Knowledge Sharing & Internal Advocacy
We learned early on that it's not enough to build the tools for your teams; you also need to educate and sell your teams on why they should want to use them. We did this by hosting events like internal workshops where we taught developers and business folks alike how to use Kibana to create visualizations. Adopting an opt-in approach means that anyone who is interested can learn, and often this allowed business and support team members to get a better idea of how to ask for the data they wanted from the application developers. Attending the official Elastic training, the meetups organised in our area for Elasticsearch and Elastic{ON} events were a big part of what gave our devs confidence to spread the knowledge and help others use the Elastic Stack.
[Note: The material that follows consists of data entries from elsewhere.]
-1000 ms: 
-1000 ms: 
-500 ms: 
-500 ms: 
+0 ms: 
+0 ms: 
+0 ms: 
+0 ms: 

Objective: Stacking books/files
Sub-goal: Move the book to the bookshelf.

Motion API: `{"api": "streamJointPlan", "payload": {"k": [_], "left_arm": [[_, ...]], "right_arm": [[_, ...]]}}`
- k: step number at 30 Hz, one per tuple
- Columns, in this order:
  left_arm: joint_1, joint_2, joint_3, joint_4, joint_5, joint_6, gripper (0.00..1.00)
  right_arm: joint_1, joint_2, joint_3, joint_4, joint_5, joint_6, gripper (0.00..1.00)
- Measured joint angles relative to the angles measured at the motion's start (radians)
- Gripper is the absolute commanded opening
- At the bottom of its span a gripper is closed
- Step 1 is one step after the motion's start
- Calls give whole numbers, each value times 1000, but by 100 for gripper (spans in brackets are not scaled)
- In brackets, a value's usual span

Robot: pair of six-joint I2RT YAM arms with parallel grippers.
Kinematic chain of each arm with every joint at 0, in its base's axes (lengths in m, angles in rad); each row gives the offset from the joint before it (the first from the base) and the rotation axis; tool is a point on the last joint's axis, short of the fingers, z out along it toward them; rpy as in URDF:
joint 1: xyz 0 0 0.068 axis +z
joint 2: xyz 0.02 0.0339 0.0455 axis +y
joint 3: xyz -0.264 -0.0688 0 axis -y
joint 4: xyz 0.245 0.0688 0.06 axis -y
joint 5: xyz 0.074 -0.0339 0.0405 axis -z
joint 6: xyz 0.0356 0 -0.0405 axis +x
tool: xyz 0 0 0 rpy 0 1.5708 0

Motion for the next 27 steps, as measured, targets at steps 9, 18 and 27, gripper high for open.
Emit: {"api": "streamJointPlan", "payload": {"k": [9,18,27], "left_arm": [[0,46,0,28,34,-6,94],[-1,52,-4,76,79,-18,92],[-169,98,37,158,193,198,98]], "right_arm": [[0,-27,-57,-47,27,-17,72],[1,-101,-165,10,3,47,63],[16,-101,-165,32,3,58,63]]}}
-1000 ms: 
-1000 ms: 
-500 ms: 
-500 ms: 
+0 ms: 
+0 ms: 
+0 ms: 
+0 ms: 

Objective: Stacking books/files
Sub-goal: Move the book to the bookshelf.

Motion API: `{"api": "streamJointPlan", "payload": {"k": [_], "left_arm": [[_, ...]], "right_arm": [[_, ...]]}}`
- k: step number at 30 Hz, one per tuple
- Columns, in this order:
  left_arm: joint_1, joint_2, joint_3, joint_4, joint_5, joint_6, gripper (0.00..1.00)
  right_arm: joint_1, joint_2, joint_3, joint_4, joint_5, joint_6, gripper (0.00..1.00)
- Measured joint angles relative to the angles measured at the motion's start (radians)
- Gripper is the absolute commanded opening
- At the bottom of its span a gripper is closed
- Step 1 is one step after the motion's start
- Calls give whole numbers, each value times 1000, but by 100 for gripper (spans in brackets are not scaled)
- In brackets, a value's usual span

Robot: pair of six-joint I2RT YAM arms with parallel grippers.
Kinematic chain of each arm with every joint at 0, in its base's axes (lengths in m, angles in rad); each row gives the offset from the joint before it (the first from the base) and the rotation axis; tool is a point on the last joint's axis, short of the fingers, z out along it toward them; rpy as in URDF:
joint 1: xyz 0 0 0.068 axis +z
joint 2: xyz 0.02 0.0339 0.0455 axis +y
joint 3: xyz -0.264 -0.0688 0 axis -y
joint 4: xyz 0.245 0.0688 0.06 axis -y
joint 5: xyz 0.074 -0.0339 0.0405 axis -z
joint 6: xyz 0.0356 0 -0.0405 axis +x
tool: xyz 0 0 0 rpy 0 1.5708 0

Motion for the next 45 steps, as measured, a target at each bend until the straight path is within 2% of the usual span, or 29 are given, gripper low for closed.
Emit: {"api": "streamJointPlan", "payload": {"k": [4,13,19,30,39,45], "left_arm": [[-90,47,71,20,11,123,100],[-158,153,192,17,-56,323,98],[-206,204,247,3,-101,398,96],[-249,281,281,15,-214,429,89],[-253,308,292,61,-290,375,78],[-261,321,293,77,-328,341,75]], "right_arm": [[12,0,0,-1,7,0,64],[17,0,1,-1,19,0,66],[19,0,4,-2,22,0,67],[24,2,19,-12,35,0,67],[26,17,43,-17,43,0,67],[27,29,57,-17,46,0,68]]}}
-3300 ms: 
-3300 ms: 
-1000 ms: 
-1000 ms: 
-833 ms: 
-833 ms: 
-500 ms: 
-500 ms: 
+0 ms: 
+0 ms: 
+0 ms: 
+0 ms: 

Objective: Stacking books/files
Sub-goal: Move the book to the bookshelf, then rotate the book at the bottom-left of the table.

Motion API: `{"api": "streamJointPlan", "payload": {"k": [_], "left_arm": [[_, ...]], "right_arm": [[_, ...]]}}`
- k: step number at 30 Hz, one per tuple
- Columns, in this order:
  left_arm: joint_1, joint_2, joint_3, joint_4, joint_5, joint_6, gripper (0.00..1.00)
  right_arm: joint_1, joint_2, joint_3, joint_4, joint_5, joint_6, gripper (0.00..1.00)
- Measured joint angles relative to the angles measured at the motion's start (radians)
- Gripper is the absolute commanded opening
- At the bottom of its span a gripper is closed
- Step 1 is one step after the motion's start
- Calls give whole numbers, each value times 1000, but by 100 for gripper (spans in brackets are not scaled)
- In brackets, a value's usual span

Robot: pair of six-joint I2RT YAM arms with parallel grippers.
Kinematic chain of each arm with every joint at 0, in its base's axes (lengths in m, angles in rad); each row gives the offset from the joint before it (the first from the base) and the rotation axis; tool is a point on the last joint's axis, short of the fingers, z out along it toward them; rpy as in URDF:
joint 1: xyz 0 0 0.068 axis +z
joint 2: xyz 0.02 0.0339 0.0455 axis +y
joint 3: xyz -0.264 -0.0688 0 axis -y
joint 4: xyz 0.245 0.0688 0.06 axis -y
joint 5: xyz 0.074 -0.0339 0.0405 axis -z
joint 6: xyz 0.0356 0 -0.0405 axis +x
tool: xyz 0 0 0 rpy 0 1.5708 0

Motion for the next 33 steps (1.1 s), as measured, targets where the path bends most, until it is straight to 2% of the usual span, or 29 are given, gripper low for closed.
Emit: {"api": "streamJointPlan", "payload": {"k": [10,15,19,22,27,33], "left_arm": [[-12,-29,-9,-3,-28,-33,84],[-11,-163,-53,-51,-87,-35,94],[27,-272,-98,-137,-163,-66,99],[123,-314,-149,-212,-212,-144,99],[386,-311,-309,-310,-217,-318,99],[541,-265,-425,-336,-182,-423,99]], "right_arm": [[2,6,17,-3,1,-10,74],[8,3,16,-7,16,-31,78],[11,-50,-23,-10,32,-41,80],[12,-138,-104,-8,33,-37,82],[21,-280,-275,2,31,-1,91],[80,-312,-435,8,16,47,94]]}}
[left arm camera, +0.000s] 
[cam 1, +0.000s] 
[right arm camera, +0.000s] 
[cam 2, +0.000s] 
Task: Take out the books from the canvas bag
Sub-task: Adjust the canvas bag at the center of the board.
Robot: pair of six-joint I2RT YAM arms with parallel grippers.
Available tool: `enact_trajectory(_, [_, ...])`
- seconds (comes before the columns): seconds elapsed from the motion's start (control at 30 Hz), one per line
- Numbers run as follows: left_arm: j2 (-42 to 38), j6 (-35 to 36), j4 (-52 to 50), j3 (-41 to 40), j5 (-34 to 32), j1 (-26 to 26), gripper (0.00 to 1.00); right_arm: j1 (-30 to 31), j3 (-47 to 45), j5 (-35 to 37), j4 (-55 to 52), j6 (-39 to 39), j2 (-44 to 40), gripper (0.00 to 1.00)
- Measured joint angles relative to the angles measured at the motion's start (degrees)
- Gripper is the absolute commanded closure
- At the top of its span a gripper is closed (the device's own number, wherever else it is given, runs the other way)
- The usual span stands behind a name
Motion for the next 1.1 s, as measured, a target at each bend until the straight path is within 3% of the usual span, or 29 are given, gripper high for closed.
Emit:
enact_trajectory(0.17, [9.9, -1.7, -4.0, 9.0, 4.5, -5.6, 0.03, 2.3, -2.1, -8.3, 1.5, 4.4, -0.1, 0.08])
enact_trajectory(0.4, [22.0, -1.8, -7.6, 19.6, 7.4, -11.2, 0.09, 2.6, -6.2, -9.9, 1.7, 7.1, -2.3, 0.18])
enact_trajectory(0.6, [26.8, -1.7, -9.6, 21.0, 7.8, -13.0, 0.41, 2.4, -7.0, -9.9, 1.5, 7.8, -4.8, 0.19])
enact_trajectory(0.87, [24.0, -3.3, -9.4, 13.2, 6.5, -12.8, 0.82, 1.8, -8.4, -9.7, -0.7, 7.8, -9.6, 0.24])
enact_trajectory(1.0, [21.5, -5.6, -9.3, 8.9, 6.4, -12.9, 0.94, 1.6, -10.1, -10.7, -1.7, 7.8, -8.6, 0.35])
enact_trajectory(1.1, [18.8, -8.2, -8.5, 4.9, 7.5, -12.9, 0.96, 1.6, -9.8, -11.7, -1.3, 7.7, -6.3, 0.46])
It may sound obvious, but it's also a good idea to be a good example for others. Think about supporting teams with semi-regular monitoring reviews to help them know where they can get data on things they care about and how they can use it. Share graphs and discover tab results from Kibana when production issues occur to help show others how you found a problem and how they could too! Evangelise as much as you can. You'll find that the effort will pay off and you will have an Elastic Stack that people will want to use.
Business outcomes
Overall the introduction of the Elastic Stack to our development teams has been transformative. Problems that would have taken developers days to investigate manually are now simple queries in Kibana. Determining correlations between systems that misbehave is easier to check and investigate. Through recording deployments in Elasticsearch and combining with data from our source control systems we are able to show teams what they have released to date and what they would release if they sent out their microservice to production today. Through monitoring traffic and load on our systems we can more accurately predict the need to scale our services. The X-Pack alerting feature will provide us with a self-service platform for our application alerts that allow teams to set up simple threshold based alerts more easily.
Also it's not just our developers that benefit, our support teams can now look up errors and anomalies in systems behaviour via Kibana. This helps spread the load and empowers them to make informed requests of the development teams to allow them to have the right support conversations with some of our customers. Overall the Elastic Stack saves us time and is helping us grow our systems whilst still allowing us to see to their health and, ultimately, address the needs of our users.
Adrian McMichael is an Application Architect and Platforms team member who has spent the last 7 years at Rightmove.co.uk. He enjoys helping build tools for development teams, aiding the design of applications, helping others with monitoring and collecting too many Lego mini-figures.